Although this study focuses on the Qiandongnan region, TAM-xLSTM is essentially a data-driven framework that can be applied to watersheds with different climatic and topographic conditions. When transferred to other basins, the model can be retrained or fine-tuned using local meteorological and hydrological data to capture region-specific flow dynamics. The modular design of TAM-xLSTM further supports its adaptability to diverse temporal patterns and hydrological responses, reinforcing its potential for broader transferability.
For practical deployment, TAM-xLSTM can be integrated into real-time flood warning systems by linking with automated meteorological and hydrological monitoring platforms. Its relatively low inference cost allows hourly forecasts to be generated on standard computational infrastructure or cloud servers. When predicted flows exceed predefined thresholds, the system can automatically issue flood alerts to local water resource authorities. Conversely, forecasts below critical levels may trigger reservoir filling operations for hydropower generation. Beyond technical deployment, the model has direct policy relevance: more reliable and timely forecasts can strengthen disaster risk reduction strategies, improve emergency preparedness, and guide reservoir operation policies on water allocation, hydropower scheduling, and ecological flow regulation.
Nevertheless, several limitations should be acknowledged. First, this study focused on short-term, hourly forecasting using high-frequency meteorological and hydrological data and did not include comparisons with physically based hydrological models such as SWAT or HEC-HMS. These models are designed for long-term simulations and require extensive calibration, which was beyond the scope of this work. Future research could explore hybrid approaches that integrate physical and data-driven models to leverage their respective strengths.

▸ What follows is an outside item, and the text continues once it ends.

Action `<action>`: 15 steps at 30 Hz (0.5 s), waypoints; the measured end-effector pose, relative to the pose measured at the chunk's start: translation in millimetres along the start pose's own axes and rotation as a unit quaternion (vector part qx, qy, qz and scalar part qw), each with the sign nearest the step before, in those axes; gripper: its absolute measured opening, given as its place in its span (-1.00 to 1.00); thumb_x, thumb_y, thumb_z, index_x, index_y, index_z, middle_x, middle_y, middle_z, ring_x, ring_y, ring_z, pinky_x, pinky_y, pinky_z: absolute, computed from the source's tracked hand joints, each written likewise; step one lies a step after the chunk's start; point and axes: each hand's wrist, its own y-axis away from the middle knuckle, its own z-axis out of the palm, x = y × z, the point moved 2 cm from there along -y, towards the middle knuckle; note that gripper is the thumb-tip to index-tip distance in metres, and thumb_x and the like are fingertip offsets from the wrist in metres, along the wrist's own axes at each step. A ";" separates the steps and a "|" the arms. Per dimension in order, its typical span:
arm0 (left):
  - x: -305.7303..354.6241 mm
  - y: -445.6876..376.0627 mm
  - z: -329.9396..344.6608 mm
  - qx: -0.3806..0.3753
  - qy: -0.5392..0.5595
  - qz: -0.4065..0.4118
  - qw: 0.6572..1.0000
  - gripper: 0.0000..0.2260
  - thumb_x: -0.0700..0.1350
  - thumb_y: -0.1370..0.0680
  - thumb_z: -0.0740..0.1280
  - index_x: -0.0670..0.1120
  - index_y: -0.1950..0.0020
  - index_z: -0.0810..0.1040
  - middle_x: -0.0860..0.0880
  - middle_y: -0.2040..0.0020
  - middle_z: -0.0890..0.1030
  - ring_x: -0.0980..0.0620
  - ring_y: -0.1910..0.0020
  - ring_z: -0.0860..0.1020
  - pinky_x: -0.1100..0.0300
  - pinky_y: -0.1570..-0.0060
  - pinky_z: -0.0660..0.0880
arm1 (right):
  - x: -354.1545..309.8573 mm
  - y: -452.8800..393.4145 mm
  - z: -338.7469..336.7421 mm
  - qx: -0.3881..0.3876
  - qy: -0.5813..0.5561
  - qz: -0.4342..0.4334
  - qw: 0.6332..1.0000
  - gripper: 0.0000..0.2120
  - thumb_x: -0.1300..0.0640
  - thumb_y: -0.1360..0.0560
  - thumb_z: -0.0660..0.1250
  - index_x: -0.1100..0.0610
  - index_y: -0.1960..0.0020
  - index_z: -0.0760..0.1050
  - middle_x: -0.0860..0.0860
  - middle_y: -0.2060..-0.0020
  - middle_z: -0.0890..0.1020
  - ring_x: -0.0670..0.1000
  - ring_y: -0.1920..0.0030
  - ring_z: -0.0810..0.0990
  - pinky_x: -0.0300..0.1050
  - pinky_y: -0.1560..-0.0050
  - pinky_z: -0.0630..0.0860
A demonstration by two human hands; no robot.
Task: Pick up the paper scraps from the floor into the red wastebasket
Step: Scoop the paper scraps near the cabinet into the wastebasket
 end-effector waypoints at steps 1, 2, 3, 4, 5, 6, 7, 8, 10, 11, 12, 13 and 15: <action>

Second, although TAM-xLSTM performed well at multiple basins in Guizhou Province, the validation is geographically limited and does not cover diverse climatic zones or extreme real-time flood events. Broader evaluation across different regions and climates is needed to confirm generalizability. Third, flows at some stations are strongly influenced by reservoir operations. Due to the lack of detailed dam operation records, such effects were not explicitly incorporated, which limits applicability in regulated basins. Future work should attempt to integrate dam operation data to enhance predictive accuracy and reliability in such contexts.